*Work request*: From the data below, copy exactly the lines that lie between the one holding "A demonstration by" and the one holding "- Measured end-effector", including both, and nothing more.
(Dataset section Opens)
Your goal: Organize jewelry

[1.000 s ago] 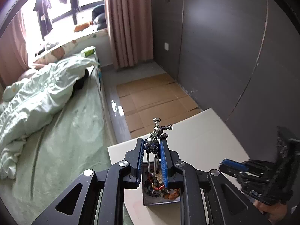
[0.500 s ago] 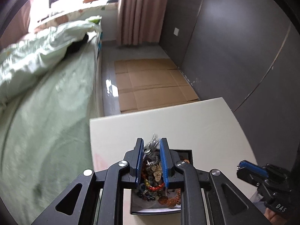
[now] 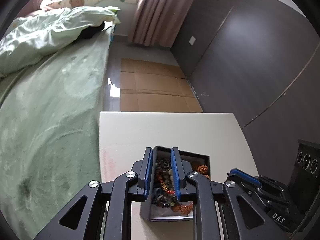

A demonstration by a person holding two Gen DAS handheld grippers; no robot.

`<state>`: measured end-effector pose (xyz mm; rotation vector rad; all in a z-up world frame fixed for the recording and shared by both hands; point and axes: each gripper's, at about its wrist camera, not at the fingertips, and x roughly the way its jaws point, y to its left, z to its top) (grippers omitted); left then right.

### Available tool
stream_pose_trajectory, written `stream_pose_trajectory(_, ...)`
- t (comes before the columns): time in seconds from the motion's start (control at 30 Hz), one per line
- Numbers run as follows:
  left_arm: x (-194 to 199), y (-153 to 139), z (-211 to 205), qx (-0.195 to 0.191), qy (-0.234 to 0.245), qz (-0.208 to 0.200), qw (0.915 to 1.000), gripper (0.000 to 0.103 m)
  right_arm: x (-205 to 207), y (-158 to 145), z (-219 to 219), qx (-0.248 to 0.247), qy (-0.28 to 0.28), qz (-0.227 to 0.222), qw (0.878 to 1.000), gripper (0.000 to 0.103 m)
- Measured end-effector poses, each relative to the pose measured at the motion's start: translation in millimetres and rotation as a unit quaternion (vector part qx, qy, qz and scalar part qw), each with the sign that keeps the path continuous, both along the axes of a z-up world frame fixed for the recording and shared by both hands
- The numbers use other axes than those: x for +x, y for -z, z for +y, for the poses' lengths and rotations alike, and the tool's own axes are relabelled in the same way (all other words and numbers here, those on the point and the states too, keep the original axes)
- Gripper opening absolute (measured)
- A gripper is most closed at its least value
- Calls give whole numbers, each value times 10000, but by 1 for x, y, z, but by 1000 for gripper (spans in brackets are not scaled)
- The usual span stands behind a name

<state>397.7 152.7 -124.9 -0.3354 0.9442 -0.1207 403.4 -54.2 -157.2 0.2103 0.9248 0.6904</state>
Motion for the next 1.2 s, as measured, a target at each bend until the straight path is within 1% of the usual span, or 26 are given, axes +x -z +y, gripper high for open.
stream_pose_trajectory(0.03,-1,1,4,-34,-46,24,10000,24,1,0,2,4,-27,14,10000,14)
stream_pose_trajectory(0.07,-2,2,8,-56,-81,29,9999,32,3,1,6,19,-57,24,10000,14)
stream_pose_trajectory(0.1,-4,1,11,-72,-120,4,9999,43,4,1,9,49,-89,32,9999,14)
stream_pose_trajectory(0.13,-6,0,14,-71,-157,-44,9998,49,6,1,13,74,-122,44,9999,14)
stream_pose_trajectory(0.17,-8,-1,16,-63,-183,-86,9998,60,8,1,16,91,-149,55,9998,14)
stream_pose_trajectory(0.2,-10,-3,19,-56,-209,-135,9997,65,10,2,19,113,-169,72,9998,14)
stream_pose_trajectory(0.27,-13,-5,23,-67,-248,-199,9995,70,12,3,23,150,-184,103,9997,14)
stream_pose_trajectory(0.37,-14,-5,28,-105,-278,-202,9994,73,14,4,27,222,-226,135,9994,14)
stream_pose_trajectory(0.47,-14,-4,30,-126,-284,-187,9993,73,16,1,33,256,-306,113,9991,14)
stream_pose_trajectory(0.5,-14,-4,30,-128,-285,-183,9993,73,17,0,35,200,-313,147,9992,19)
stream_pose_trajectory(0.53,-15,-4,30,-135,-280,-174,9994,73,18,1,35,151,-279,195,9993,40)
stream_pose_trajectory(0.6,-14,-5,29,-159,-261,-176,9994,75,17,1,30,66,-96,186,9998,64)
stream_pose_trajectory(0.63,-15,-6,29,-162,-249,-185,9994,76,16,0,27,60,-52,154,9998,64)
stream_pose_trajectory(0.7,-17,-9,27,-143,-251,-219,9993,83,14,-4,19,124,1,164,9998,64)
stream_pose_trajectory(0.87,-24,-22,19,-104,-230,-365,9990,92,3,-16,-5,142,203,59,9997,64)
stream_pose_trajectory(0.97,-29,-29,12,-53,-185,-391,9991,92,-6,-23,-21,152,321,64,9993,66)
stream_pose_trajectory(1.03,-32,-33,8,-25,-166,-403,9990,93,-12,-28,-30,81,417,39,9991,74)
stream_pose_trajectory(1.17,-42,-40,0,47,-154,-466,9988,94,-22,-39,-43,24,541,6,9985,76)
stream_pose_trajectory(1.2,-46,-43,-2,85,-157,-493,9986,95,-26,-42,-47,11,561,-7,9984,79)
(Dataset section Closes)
*Response area*:
A demonstration by a person holding two Gen DAS handheld grippers; no robot.

`<state>`: measured end-effector pose (xyz mm; rotation vector rad; all in a z-up world frame fixed for the recording and shared by both hands; point and axes: each gripper's, at about its wrist camera, not at the fingertips, and x roughly the way its jaws point, y to its left, z to its top) (grippers omitted); left then right.

### Available tool
stream_pose_trajectory, written `stream_pose_trajectory(_, ...)`
- t (comes before the columns): time in seconds from the motion's start (control at 30 Hz), one per line
- Numbers run as follows:
  left_arm: x (-194 to 199), y (-153 to 139), z (-211 to 205), qx (-0.195 to 0.191), qy (-0.234 to 0.245), qz (-0.208 to 0.200), qw (0.915 to 1.000), gripper (0.000 to 0.103 m)
  right_arm: x (-205 to 207), y (-158 to 145), z (-219 to 219), qx (-0.248 to 0.247), qy (-0.28 to 0.28), qz (-0.227 to 0.222), qw (0.878 to 1.000), gripper (0.000 to 0.103 m)
- Measured end-effector poses, each relative to the pose measured at the motion's start: translation in millimetres and rotation as a unit quaternion (vector part qx, qy, qz and scalar part qw), each with the sign that keeps the path continuous, both along the axes of a z-up world frame fixed for the recording and shared by both hands

No additional response is required.